Bertha zdecydowała, że pokaże auto szerszej publiczności, miała świetny zmysł marketingowy
W sierpniu 1888 roku wraz z synami 14-letnim Richardem oraz 15-letnim Eugenem, kierując automobilem Benz Patent-Motorwagen Nummer 3, wybrała się bez wiedzy męża w podróż z Mannheim do rodzinnego Pforzheim. Usiadła za kółkiem, a właściwie drążkiem, a synowie ją zmieniali. Wzbudzali niezwykłe zainteresowanie, wieśniacy na ich widok robili znak krzyża, sądząc że to pojazd wiedźmy. Bertha zapisała się w historii jako pierwsza osoba, której udało się samodzielnie pokonać ponad stukilometrowy dystans (dokładnie 106 km) i to bez pomocy mechanika. Podczas podróży osobiście dokonywała koniecznych napraw. Użyła własnej podwiązki do izolacji kabli, a w przepchaniu zapchanego przewodu paliwowego pomogła szpilka wyjęta z kapelusza. Cały czas musiała pamiętać o chłodzeniu silnika wodą i częstych w związku z tym postojach przy strumykach i rzeczkach. Zamawiali u szewca skórzane hamulce, zdarte od hamowania przy stromych zjazdach. Kowal z mijanego miasteczka pomagał w naprawie łańcucha napędowego. Musiała też dokupić paliwo (była nim ligroina, czyli eter naftowy, używana m.in. do wywabiania plam), w które zaopatrzyła się w aptece. Dzisiaj na ścianie tej apteki wisi tabliczka „Pierwsza stacja benzynowa na świecie”.
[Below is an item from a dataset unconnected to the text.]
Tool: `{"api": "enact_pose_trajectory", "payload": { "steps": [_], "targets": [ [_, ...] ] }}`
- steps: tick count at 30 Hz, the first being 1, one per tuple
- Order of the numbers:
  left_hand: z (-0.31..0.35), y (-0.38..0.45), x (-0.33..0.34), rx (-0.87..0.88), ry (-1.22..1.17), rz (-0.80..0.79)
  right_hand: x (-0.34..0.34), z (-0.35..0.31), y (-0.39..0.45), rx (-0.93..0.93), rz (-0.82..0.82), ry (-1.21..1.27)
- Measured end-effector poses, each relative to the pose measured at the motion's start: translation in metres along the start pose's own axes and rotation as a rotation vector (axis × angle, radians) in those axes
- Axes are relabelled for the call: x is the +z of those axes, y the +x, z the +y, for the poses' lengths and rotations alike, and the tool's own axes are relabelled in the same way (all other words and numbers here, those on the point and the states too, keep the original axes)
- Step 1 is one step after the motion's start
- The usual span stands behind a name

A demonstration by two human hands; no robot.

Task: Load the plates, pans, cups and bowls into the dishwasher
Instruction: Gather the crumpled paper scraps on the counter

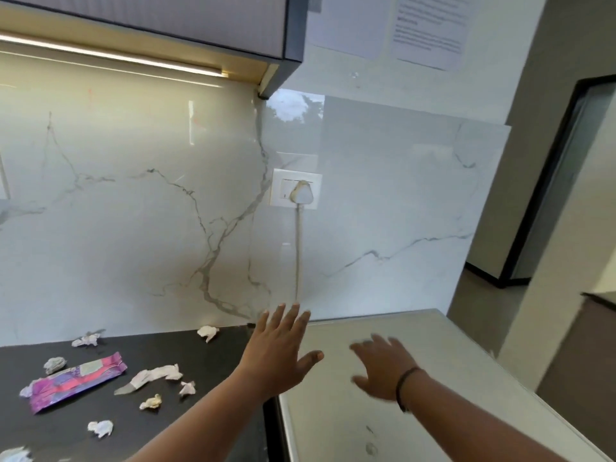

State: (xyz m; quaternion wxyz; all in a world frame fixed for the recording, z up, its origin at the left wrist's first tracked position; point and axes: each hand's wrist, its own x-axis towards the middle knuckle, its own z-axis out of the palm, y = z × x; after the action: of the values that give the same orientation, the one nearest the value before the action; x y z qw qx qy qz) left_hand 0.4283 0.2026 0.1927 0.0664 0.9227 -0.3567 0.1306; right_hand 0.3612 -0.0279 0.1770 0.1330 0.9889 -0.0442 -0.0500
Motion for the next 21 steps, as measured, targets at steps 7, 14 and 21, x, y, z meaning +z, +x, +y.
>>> {"api": "enact_pose_trajectory", "payload": {
  "steps": [7, 14, 21],
  "targets": [
    [0.107, -0.072, 0.061, 0.14, -0.083, -0.197, 0.128, -0.019, -0.159, 0.304, 0.369, 0.414],
    [0.189, -0.199, 0.119, -0.019, -0.077, -0.121, 0.167, -0.006, -0.234, 0.089, 0.423, 0.314],
    [0.222, -0.271, 0.098, -0.241, -0.076, -0.349, 0.192, 0.059, -0.297, -0.129, -0.093, 0.177]
  ]
}}
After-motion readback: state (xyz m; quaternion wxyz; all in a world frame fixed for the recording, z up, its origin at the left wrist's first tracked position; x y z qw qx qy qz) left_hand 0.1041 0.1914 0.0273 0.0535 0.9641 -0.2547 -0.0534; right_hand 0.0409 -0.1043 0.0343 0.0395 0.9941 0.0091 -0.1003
Pierwsza podróż rozeszła się szerokim echem
Zmęczona i ubrudzona rodzina dotarła do celu i wysłała Carlowi telegram „Szczęśliwie dojechaliśmy”. Pionierska podróż została opisana we wszystkich lokalnych gazetach, a historia rozpowszechniała się dużo dalej. Dzięki rozgłosowi auto mogło pojechać na prestiżową wystawę w Monachium, na której otrzymało złoty medal Wystawy Silników i Urządzeń Maszynowych. Odtąd Benzowie byli już skazani na sukces. Do 1899 roku w firmie zatrudnionych było 450 osób. I wojna światowa zmusiła małżeństwo do związania się z Daimler Motoren Gesellschaft, swoim konkurentem. Córka projektanta z Daimlera Emila Jellinka nosiła hiszpańskie imię Mercedes. Na jej cześć nowa spółka otrzymała pierwszy człon swojej nazwy. Tak powstała marka Mercedes-Benz.